SPEAKER_01Like curious, but yeah, I saw your face. I heard you say, yeah. What what what happened for you? Here I mean words.
SPEAKER_04You know, I I was almost like, oh, I want to just take these in for a second. I want to like take them in as a meditation of like, oh, what does it feel like in my body to have those? Will you name them again one more time? Sure. Yeah. Yeah.
SPEAKER_00So feeling safe, sensual, spacious, sensitive, steamy, and satisfied.
SPEAKER_02Yeah.
SPEAKER_04Thank you. I mean, that's like that's like a meditation in itself, right? Just to hear those words for me. Like yeah, there is that spaciousness and playfulness that comes. And you know, I've been on my own journey with parts around sexuality and um and you know, it provides like hope, right? That there can that it can be safe and enjoyable to access like sensitivity and all of those all of those beautiful words um with another human being or with myself, you know, whatever. Yeah, yeah, yeah.
SPEAKER_01Thank you for for sharing that. And so like when I was first those words first occurred to me, I was trying to help them, trying to develop language to use words as like parts detectors, if you will. So how can I tell, and also self-detectors, I guess. You know, how can I tell if I'm accessing some self-energy here? So the six S are qualities that self may have that you might experience your self-energy as having in a sexual context, or sometimes not even in a sexual context, but it's kind of like um a body, an embodied self-energy. Sometimes we're talking about self-energy in a bit more of a transcendent kind of way. And I think that is really important as well.

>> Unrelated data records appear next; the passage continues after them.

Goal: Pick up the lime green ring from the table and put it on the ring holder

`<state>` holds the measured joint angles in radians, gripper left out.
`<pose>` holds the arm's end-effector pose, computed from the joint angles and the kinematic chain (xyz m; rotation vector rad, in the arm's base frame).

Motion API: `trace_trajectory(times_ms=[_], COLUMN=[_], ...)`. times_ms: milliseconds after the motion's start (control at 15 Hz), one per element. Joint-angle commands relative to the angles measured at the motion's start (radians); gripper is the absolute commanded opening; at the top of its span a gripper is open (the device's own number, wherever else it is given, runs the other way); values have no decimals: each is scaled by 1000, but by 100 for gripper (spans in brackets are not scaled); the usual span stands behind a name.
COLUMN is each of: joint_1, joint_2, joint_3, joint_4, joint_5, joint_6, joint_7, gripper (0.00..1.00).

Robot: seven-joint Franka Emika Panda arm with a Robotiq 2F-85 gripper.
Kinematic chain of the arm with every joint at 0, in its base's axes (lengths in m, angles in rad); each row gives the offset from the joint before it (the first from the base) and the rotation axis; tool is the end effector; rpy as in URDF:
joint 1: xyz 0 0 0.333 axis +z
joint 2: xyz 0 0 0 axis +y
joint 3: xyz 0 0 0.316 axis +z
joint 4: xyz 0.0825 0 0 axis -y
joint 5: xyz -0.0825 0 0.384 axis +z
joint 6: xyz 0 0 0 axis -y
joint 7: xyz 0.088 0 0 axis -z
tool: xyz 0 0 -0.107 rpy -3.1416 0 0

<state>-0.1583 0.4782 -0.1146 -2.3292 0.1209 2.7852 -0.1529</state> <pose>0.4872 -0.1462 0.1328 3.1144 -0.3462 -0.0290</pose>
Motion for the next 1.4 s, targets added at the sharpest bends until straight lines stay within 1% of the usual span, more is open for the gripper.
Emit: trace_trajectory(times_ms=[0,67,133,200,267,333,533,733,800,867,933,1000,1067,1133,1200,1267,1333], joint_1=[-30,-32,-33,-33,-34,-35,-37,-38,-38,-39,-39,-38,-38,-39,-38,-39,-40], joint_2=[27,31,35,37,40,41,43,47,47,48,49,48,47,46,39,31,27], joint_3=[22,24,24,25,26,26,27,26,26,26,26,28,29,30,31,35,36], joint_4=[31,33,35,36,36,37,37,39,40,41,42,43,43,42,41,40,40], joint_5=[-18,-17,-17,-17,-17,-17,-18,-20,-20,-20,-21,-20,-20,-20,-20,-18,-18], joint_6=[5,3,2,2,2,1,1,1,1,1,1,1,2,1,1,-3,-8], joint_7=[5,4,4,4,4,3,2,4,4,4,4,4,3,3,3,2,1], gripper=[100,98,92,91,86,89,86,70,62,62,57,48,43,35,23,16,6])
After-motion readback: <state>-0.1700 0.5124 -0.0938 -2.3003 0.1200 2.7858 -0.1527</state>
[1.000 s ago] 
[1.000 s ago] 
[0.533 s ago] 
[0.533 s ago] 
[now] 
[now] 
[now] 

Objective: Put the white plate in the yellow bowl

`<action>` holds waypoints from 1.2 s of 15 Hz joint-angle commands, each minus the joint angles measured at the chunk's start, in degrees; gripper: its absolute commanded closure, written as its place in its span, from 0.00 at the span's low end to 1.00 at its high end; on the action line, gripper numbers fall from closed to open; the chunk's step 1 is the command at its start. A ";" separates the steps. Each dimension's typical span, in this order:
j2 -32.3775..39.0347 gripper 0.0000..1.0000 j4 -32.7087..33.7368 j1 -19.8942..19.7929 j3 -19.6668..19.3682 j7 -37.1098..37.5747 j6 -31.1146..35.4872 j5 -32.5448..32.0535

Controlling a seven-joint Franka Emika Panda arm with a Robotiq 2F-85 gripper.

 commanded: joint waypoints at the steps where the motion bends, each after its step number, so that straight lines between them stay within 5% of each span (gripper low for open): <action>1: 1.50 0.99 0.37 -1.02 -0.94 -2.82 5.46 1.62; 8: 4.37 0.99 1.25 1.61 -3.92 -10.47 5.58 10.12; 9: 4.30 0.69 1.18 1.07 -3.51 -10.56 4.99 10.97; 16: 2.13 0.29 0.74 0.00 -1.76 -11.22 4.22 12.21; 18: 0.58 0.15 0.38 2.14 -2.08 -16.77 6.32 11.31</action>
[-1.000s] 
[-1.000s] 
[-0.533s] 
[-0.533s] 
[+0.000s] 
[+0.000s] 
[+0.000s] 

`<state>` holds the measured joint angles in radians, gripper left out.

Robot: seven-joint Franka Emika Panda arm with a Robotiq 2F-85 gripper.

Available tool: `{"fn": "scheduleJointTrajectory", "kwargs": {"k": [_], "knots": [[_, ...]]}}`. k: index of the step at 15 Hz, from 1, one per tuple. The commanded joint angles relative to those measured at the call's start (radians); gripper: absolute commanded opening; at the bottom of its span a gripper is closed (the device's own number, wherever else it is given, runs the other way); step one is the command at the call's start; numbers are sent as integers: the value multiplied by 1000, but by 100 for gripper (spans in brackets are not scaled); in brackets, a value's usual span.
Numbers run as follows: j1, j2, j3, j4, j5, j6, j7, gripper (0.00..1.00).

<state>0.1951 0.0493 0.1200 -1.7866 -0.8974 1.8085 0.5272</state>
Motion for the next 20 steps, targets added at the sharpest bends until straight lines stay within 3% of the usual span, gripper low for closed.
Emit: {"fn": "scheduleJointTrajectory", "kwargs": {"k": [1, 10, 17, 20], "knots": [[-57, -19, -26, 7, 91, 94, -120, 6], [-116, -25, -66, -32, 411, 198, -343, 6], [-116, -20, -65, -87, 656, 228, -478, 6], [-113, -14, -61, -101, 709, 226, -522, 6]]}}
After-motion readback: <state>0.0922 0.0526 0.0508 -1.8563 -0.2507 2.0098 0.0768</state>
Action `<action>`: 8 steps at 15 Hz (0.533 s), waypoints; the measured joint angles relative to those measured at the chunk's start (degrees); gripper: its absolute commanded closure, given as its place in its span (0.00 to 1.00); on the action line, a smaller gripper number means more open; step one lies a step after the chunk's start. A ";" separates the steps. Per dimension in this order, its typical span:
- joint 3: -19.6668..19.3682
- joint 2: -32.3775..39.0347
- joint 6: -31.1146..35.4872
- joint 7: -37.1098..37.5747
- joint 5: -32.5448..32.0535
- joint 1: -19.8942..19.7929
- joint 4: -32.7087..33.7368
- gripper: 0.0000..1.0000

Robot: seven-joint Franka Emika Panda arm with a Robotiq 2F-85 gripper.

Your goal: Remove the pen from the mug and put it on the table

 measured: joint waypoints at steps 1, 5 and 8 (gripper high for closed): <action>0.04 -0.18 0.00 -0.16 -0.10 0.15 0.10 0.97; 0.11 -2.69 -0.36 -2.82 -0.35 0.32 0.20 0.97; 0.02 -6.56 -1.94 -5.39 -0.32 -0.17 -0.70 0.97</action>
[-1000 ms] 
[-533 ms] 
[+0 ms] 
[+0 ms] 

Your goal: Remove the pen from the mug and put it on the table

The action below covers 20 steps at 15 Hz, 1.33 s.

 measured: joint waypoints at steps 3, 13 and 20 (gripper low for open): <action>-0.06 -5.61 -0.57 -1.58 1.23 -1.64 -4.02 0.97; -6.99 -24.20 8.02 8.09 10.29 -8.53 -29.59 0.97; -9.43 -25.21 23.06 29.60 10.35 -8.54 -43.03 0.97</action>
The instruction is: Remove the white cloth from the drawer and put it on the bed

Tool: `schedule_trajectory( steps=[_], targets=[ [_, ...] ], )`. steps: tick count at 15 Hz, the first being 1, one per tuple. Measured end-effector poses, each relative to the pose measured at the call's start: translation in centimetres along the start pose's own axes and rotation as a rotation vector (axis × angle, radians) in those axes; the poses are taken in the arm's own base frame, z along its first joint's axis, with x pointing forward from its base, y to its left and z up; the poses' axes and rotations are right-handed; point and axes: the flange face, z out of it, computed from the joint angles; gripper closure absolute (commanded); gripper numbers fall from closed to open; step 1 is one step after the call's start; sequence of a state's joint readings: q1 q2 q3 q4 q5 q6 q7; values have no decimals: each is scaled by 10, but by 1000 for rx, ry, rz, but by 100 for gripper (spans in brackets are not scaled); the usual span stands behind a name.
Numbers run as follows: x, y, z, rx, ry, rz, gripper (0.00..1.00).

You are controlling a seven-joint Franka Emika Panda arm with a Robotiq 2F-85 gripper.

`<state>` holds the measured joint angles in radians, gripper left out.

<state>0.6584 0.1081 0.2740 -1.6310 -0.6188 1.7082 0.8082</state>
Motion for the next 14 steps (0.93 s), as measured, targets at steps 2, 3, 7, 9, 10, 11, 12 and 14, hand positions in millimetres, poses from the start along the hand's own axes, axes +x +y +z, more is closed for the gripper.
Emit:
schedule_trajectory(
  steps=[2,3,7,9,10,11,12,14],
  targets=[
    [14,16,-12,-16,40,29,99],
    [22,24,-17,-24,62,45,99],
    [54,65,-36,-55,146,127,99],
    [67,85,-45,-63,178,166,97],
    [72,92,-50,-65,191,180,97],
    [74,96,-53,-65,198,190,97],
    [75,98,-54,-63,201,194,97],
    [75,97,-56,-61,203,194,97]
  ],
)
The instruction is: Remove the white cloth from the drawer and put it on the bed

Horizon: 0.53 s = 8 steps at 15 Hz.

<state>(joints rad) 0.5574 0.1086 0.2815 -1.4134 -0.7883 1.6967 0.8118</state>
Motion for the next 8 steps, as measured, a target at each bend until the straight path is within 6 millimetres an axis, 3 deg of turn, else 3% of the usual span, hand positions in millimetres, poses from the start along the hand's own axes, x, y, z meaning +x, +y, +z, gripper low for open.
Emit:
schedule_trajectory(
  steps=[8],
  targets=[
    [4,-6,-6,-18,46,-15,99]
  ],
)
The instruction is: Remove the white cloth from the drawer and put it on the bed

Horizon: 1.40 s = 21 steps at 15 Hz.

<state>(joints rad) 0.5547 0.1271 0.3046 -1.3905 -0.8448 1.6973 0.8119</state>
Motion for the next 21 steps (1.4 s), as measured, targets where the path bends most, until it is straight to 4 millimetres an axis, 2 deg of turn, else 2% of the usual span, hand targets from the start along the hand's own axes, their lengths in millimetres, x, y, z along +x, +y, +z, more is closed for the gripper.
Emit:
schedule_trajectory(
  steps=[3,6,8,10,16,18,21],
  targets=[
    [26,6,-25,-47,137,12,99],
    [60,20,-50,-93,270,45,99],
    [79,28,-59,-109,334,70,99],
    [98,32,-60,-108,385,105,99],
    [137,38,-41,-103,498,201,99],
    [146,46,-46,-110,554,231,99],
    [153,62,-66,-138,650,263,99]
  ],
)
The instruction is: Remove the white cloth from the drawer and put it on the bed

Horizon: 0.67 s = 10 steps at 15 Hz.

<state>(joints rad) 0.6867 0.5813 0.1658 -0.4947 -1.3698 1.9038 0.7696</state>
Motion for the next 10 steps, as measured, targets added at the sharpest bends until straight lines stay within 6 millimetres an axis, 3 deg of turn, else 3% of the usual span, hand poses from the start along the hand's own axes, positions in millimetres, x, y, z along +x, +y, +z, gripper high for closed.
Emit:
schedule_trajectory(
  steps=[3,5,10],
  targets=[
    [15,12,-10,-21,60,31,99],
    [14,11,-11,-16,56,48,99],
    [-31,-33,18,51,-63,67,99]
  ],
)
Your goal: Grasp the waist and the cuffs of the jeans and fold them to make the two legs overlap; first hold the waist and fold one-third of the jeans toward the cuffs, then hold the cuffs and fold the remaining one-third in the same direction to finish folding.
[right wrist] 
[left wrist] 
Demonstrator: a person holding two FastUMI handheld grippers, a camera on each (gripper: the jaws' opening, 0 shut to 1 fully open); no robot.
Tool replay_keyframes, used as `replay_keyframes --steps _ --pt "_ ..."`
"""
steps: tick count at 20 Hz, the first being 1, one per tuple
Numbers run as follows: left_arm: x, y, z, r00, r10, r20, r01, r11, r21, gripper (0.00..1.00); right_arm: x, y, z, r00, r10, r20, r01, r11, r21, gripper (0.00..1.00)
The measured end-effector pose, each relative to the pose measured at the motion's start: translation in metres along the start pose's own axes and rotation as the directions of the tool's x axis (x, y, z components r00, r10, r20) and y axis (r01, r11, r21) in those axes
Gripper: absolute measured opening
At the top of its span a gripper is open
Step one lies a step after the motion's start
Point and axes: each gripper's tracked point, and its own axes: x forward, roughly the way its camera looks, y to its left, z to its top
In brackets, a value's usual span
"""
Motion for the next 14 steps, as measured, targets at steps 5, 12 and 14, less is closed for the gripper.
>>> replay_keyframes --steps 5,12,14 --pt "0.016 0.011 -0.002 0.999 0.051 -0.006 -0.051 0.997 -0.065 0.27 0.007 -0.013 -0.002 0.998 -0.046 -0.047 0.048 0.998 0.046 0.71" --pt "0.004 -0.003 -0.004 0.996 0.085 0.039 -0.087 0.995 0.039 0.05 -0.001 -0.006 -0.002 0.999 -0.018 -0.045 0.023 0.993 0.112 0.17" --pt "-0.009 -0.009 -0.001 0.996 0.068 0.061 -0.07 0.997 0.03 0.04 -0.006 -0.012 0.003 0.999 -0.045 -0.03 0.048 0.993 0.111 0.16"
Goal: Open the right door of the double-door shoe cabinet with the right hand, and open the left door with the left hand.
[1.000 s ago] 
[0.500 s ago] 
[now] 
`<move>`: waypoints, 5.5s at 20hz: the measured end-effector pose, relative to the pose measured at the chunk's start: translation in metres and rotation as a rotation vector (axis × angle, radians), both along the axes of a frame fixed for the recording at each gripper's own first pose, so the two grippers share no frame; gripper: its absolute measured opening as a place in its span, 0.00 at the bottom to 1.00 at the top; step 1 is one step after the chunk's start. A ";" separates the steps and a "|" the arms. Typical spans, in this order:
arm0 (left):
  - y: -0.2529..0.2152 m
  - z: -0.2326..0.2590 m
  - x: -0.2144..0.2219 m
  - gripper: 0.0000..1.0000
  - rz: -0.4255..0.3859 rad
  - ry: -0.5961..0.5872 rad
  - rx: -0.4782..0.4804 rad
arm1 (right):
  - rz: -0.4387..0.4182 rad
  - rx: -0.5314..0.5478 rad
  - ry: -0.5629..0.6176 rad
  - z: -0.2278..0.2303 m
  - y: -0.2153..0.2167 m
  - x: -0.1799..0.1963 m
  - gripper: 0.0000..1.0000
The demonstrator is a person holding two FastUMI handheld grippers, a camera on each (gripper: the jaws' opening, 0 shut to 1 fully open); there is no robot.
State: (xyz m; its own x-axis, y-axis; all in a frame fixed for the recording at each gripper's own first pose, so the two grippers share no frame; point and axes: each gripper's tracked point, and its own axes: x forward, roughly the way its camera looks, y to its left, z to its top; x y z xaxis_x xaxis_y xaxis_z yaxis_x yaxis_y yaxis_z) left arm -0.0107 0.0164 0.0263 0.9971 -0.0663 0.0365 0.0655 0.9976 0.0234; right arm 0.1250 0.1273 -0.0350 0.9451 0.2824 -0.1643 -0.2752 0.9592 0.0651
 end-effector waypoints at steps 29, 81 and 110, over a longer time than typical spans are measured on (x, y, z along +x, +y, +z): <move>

But when we think about our protector parts unblending and maybe our burdens clearing, I feel like our self-energy can be more in the body.
SPEAKER_00Yeah.
SPEAKER_01Um learned a lot from Susan McConnell and Somatic IFS about that and and and others as well. But when we sort of settle in, I'm like, oh, okay, like the self-energy already has qualities, these qualities. Like we don't have to create these qualities. It's like our essence already has these qualities. And I could elaborate, you know, each one has, you know, different things I could say about it, but it's not to say that we always are safe or we always want to be open to our sensuality. And we may have parts that very specifically might get between us and having experience of those qualities. But in that sense, these can be parts detectors. Okay, what's between me and feeling safe right now? What's between me and being able to feel pleasure? Even just right now, I'm rubbing my hands together. If I'm really like now I can barely feel it because I'm focused on you and I have some educating parts up, right? Sure. But if I slow down a little and I'm like, am I feeling safe? Like I realize they kind of go in a sequence.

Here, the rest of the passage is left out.